_TASK_
Reproduce exactly the lines from the one containing "In which part of this frame does the striped sleeve" through the last line of the records below, both included, and nothing else.
::: PROVIDED DATA :::
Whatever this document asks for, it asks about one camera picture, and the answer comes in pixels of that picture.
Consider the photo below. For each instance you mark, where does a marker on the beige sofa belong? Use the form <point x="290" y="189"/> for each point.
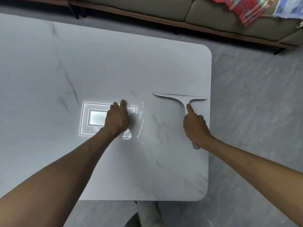
<point x="213" y="18"/>

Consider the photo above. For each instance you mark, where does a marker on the person's left forearm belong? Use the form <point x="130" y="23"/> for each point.
<point x="52" y="182"/>

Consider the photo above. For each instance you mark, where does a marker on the person's right forearm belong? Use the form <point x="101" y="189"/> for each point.
<point x="255" y="177"/>

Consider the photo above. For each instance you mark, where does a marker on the person's right leg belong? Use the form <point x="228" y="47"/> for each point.
<point x="150" y="215"/>

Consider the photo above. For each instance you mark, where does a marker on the person's right hand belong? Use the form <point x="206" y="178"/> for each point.
<point x="196" y="130"/>

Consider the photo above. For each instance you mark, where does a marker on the white plastic squeegee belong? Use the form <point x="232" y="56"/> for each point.
<point x="182" y="99"/>

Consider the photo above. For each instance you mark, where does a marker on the red plaid blanket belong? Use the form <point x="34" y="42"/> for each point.
<point x="248" y="9"/>

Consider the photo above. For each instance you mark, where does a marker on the person's left hand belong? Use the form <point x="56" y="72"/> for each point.
<point x="117" y="120"/>

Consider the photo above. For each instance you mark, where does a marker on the white marble table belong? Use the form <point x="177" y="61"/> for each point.
<point x="118" y="68"/>

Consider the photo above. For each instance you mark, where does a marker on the light blue cloth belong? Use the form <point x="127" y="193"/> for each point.
<point x="287" y="7"/>

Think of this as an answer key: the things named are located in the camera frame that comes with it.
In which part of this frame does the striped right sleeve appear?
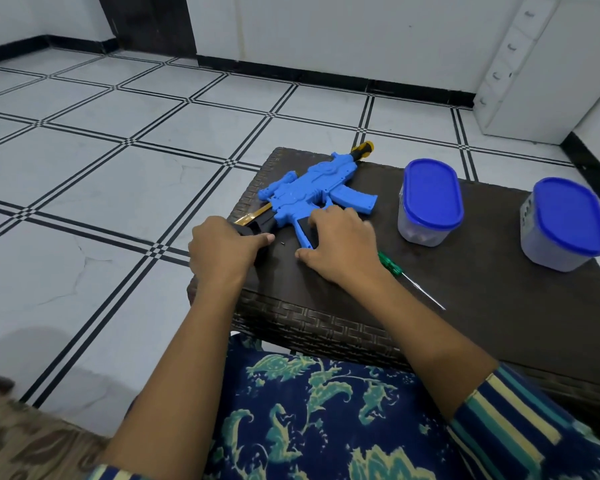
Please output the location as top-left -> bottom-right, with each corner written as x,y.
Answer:
445,364 -> 600,480

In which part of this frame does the green handled screwdriver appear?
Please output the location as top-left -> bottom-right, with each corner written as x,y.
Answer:
377,251 -> 447,311

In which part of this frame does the blue toy gun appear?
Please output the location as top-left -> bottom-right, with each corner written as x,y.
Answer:
229,141 -> 379,265

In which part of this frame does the person's right forearm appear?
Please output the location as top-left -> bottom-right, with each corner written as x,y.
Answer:
352,274 -> 499,421

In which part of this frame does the person's right hand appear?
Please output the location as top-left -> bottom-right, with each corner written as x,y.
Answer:
295,204 -> 386,291

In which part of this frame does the person's left forearm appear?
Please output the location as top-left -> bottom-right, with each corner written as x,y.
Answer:
99,283 -> 246,480

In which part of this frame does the white drawer cabinet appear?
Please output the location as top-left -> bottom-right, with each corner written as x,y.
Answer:
472,0 -> 600,145

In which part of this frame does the dark door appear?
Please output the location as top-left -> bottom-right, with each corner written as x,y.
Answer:
97,0 -> 197,58

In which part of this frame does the clear container with blue lid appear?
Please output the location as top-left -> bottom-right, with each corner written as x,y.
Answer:
397,158 -> 465,247

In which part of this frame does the blue floral dress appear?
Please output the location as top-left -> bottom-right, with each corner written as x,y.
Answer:
202,334 -> 461,480

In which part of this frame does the striped sleeve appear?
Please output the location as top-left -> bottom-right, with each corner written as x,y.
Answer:
85,464 -> 146,480
445,364 -> 600,480

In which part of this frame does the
:::
_SOLVED PROBLEM_
In which part of this frame does the striped sleeve appear?
Please output the location as top-left -> bottom-right, with each corner written as x,y.
Answer:
85,464 -> 146,480
445,364 -> 600,480

In which part of this frame does the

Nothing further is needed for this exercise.